» What you will do:
When the word "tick" shows up in a line of the data below, copy that whole line.

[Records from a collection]
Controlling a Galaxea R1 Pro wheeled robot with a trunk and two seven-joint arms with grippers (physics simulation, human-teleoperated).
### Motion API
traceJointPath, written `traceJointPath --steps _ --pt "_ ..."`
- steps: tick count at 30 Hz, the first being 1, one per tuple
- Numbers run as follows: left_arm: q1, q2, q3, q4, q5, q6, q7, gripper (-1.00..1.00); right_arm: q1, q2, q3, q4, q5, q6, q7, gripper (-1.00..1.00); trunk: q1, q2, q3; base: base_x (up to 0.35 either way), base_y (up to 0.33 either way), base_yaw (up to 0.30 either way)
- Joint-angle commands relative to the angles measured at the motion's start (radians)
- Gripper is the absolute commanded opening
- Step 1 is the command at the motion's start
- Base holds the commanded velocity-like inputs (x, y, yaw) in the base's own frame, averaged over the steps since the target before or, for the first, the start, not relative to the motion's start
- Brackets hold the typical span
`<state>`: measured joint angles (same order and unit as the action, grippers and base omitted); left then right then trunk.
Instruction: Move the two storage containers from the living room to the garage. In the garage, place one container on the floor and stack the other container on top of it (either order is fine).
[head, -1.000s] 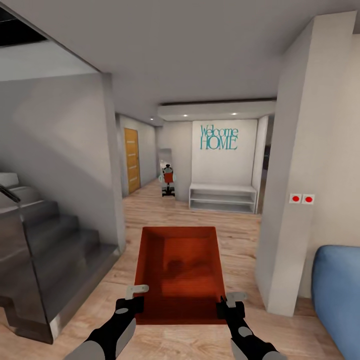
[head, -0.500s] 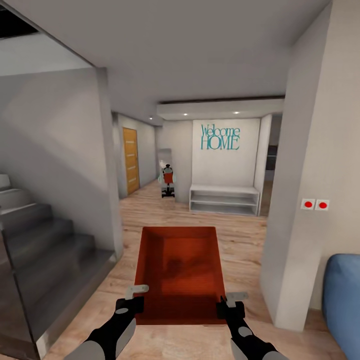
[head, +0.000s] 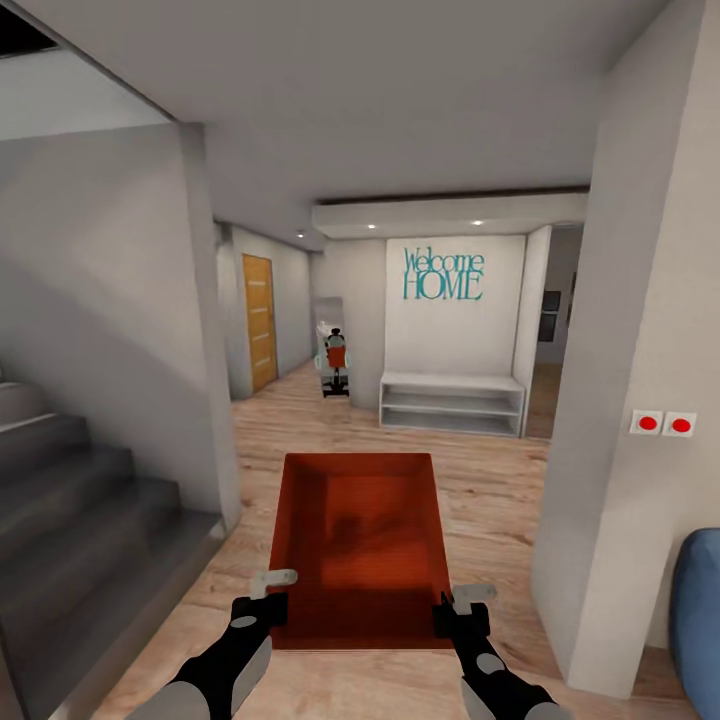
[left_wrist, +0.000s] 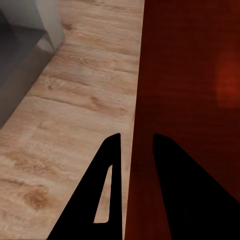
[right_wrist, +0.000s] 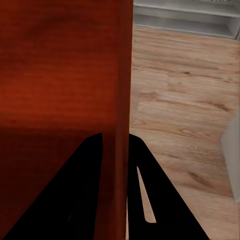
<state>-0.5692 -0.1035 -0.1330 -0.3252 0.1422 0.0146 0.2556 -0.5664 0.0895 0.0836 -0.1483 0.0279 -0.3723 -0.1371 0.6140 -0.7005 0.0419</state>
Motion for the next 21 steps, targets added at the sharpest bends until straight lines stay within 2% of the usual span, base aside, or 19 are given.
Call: traceJointPath --steps 1,21 --pt "0.000 0.010 0.002 0.003 0.015 0.002 0.012 -1.00 -0.001 -0.005 -0.027 -0.003 0.000 -0.008 -0.013 -1.00 0.001 0.000 0.000 0.322 0.000 0.000" --pt "0.000 0.011 0.001 0.002 0.015 0.001 0.013 -1.00 -0.001 -0.004 -0.027 -0.003 0.000 -0.008 -0.013 -1.00 0.001 0.000 0.000 0.322 0.000 0.000"
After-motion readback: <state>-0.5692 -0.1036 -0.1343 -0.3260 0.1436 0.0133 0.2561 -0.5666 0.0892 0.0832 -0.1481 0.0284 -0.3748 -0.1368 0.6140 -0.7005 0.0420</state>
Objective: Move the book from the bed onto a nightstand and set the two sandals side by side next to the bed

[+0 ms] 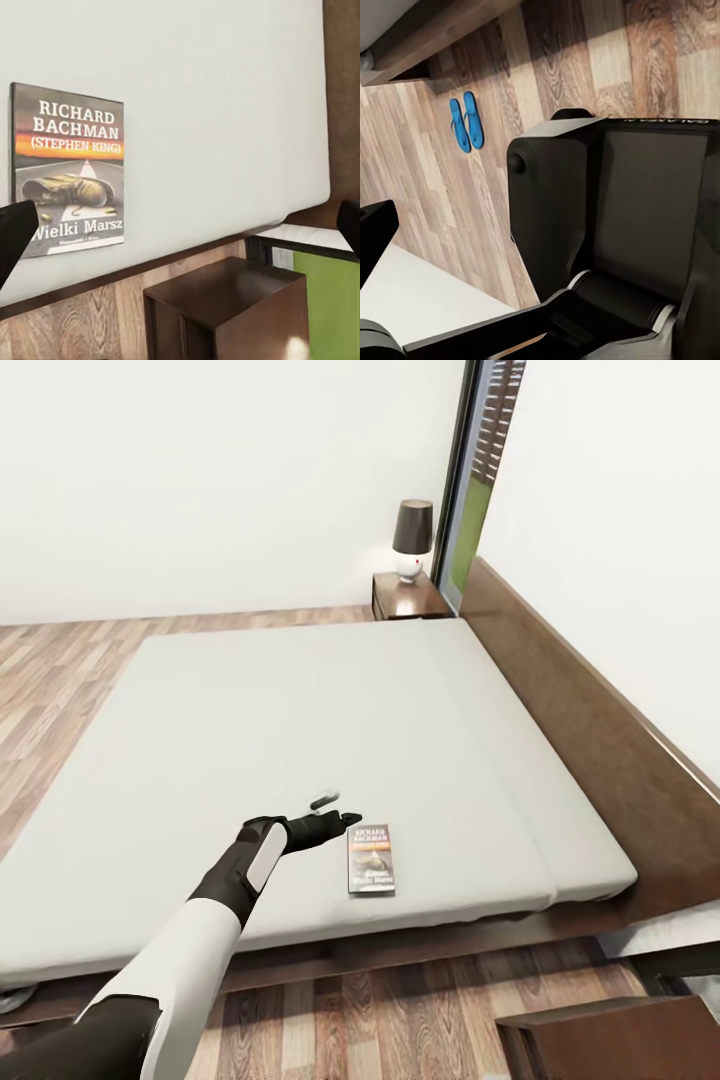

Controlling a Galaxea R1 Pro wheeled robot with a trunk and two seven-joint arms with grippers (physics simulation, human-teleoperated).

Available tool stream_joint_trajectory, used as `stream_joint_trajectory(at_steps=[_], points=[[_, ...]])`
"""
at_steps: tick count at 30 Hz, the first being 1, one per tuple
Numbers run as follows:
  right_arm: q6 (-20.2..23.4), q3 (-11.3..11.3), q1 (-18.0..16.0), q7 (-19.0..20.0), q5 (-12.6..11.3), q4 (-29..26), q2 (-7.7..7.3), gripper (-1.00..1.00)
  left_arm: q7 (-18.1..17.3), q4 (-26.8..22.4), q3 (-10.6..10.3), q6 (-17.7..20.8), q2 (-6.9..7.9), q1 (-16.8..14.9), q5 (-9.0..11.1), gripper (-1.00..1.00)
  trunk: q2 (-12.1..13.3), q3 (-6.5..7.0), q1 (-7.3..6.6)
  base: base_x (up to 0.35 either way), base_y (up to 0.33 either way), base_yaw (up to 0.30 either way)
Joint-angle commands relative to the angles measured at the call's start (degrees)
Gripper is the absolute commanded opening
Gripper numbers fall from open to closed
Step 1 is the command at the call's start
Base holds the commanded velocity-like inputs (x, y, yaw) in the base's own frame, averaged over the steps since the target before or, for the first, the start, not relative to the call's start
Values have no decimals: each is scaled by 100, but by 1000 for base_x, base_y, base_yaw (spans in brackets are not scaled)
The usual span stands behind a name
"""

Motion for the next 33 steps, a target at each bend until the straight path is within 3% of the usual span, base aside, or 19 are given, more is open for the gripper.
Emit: stream_joint_trajectory(at_steps=[1,33], points=[[23,-50,-2,32,51,-8,-3,100,0,-5,2,32,-2,-3,21,100,-10,-18,3,0,0,0],[50,-61,-2,15,51,-22,-8,100,-1,-15,16,27,-1,-3,22,100,-10,-307,3,0,0,0]])
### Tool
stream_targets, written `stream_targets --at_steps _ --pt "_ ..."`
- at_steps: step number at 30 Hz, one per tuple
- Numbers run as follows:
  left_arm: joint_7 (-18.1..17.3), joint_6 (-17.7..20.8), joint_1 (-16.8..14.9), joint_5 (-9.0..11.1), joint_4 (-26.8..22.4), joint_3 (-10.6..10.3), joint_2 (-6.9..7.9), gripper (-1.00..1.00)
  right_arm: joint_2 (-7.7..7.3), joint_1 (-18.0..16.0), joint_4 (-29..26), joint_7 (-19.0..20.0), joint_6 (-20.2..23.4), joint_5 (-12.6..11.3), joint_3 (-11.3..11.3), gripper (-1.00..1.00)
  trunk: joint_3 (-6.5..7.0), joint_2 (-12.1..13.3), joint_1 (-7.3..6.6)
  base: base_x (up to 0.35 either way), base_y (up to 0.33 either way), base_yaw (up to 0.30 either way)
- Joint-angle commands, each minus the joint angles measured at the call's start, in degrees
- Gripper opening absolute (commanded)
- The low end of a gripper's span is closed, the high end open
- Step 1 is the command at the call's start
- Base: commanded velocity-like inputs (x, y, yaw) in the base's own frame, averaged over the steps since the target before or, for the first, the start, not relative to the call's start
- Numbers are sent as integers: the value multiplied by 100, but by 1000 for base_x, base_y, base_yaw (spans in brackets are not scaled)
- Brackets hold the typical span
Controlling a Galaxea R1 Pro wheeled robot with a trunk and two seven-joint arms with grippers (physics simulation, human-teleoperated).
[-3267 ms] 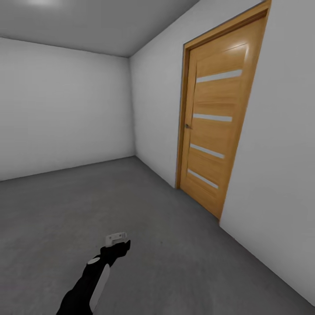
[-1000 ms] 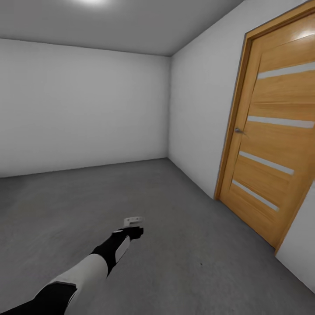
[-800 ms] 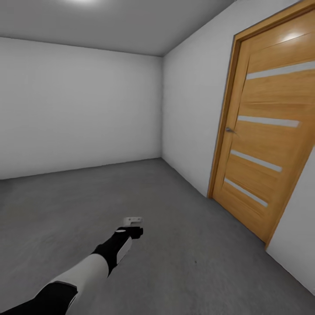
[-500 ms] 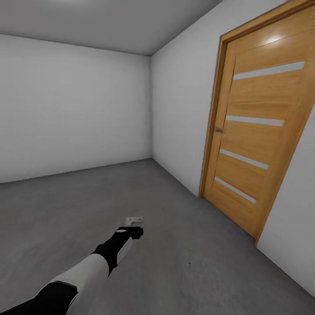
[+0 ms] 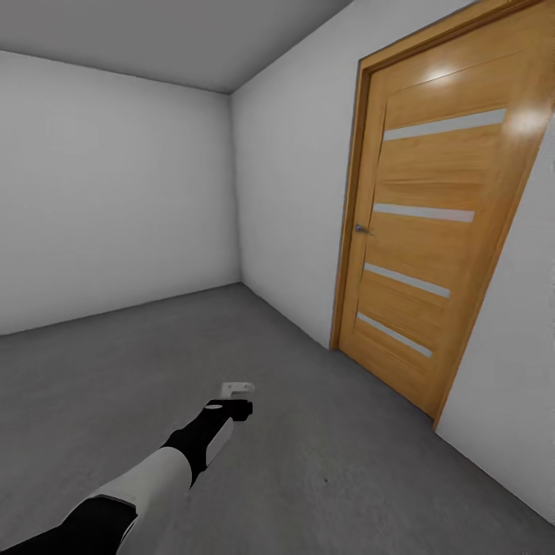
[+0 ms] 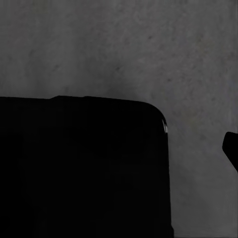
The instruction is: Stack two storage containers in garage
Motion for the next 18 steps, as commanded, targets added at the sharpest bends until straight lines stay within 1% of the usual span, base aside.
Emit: stream_targets --at_steps 1,18 --pt "43 25 -2 60 -8 -37 0 100 -2 -1 4 0 -20 16 -6 100 -5 -3 3 296 210 -263" --pt "34 31 -2 69 -8 -46 0 100 -3 -1 7 0 -20 16 -6 100 -5 -3 3 292 212 -263"
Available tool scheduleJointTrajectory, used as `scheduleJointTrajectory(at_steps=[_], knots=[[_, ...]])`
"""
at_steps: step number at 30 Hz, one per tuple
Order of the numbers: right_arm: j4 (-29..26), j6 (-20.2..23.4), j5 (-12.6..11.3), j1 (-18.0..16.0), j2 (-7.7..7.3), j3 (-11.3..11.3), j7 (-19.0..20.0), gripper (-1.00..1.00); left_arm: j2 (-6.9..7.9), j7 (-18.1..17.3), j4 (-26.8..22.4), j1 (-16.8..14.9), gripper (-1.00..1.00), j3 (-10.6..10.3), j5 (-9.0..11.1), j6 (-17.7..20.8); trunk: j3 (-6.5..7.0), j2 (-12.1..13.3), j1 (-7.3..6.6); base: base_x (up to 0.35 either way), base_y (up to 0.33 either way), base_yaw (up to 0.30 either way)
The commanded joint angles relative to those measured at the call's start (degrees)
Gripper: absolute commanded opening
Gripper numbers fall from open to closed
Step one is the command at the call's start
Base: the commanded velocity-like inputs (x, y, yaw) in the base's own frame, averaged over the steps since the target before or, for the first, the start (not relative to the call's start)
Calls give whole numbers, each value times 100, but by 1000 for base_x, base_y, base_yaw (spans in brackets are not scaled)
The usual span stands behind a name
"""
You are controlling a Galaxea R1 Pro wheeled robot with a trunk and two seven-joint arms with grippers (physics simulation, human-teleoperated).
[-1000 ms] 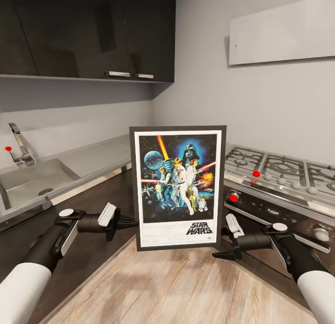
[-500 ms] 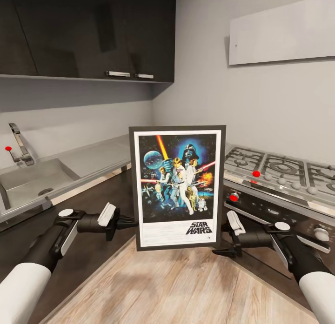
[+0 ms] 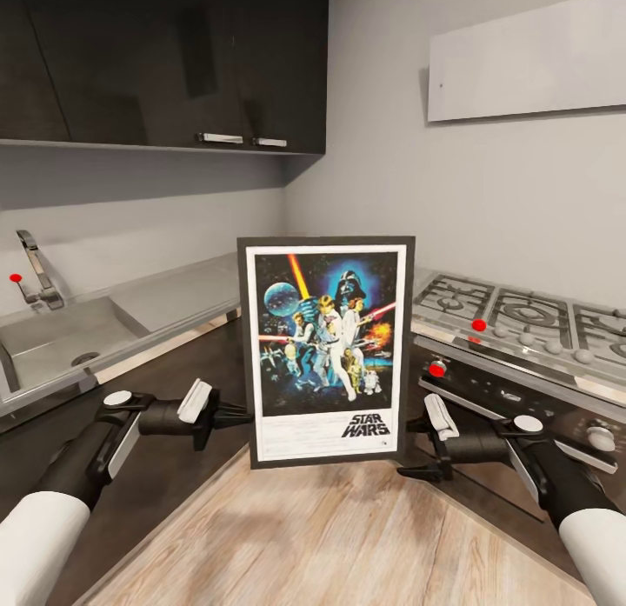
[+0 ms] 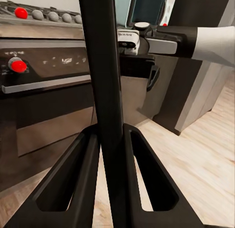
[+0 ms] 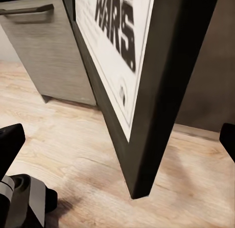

» Finished task:
- steps: tick count at 30 Hz, the first being 1, one per tuple
at_steps: tick count at 30 Hz, the first being 1, one per tuple

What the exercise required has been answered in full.